From the records below, copy out exactly the lines from the one containing "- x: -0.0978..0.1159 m" to the one containing "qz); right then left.", both included. Add nothing else.

• • •

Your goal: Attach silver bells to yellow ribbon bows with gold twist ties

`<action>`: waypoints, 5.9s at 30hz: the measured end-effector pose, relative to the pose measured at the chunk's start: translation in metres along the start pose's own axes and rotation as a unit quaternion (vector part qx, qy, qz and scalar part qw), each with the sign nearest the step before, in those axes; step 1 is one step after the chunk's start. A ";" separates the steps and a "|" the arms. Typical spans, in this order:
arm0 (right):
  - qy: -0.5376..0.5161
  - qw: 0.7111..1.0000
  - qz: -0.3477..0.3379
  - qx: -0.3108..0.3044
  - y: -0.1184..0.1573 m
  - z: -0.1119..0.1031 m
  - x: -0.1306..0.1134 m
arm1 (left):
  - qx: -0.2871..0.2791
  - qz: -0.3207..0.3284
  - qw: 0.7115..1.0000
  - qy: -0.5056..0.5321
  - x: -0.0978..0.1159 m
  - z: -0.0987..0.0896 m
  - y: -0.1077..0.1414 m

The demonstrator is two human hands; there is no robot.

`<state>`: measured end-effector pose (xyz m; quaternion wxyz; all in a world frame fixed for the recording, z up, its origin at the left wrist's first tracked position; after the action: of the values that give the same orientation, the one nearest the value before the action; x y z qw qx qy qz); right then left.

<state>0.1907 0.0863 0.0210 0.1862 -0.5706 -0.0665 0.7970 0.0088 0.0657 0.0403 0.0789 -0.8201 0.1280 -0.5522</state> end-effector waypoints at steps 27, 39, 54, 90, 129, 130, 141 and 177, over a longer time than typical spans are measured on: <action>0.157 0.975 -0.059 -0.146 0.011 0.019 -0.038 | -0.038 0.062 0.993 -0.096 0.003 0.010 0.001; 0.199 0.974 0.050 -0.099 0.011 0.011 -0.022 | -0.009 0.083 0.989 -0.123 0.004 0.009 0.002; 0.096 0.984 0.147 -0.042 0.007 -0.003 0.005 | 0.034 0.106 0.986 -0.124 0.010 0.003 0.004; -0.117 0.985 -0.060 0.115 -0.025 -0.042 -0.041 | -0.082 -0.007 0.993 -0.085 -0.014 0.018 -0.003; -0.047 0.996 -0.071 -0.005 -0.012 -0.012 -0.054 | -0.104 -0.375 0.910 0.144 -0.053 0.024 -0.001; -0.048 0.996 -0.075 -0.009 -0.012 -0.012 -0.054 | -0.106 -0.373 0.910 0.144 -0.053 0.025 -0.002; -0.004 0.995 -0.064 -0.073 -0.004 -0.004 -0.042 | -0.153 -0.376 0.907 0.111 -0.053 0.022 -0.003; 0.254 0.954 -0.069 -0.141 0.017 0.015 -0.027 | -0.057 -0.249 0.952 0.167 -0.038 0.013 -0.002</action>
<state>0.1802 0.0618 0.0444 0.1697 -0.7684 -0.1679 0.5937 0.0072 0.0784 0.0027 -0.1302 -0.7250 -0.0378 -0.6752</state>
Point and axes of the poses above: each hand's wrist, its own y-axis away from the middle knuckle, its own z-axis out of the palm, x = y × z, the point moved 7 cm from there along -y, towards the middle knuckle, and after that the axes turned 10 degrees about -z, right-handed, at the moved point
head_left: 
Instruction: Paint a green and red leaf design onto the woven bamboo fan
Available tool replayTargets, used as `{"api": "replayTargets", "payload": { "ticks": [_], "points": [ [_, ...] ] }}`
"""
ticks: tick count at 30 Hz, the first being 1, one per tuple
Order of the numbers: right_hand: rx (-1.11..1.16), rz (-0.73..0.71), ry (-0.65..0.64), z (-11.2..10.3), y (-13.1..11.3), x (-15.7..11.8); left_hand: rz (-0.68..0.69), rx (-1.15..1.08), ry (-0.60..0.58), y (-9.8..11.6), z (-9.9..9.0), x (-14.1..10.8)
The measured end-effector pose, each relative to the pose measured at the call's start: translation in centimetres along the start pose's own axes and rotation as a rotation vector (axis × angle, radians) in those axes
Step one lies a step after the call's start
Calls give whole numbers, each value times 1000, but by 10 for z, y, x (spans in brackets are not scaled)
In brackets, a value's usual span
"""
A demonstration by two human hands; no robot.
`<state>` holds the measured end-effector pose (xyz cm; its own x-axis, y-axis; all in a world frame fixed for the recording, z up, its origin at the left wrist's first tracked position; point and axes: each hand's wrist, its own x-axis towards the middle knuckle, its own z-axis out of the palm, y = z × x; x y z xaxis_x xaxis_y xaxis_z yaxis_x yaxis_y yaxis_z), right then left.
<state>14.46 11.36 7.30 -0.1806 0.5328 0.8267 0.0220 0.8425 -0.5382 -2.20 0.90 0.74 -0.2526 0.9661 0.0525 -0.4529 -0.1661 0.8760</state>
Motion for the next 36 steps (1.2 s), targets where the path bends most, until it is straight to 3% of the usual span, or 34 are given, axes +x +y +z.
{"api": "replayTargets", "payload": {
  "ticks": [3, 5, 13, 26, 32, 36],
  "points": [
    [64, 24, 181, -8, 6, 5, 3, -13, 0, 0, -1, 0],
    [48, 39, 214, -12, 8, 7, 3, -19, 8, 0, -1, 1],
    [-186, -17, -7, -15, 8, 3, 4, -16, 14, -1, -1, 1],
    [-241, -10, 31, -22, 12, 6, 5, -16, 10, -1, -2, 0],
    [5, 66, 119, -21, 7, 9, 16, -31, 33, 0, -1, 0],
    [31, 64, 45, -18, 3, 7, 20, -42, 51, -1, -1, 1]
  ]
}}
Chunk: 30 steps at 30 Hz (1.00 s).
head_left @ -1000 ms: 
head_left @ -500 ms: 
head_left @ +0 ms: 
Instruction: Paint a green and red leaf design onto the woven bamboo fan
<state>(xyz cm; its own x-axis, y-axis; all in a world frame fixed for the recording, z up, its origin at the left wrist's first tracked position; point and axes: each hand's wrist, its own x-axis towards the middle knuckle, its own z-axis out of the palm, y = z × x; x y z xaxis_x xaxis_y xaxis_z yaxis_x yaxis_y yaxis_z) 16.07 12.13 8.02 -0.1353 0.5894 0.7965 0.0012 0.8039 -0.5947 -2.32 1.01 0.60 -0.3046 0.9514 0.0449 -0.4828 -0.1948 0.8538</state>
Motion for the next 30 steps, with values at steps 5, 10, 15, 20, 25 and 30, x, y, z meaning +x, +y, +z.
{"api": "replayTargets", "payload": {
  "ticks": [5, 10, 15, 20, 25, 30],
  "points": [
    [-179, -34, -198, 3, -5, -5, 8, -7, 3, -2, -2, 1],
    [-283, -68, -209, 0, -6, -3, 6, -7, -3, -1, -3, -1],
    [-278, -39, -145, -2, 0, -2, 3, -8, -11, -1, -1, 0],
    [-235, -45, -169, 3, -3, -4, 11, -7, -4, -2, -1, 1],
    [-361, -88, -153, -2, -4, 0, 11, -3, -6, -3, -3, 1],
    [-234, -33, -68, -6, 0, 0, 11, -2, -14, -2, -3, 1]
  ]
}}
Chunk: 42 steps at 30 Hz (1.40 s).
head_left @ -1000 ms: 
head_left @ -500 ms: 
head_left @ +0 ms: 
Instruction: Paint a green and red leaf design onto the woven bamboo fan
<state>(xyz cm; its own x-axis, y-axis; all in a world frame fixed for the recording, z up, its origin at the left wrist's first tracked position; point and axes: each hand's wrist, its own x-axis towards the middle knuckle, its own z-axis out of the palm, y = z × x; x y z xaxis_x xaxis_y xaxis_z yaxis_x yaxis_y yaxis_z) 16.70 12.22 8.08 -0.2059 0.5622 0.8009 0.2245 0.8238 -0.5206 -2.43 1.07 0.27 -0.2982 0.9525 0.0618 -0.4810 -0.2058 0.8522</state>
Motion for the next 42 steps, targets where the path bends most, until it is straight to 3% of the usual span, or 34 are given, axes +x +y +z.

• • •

# [Answer section]
  - x: -0.0978..0.1159 m
  - z: -0.0987..0.0896 m
  - y: -0.1077..0.1414 m

The demonstrator is two human hands; there is no robot.

`<state>`: measured end-effector pose (xyz m; quaternion wxyz; all in a world frame fixed for the recording, z up, its origin at the left wrist's first tracked position; after the action: of the values that give the same orientation, the one nearest the value before the action; x y z qw qx qy qz); right then left.

Work on this exercise is done.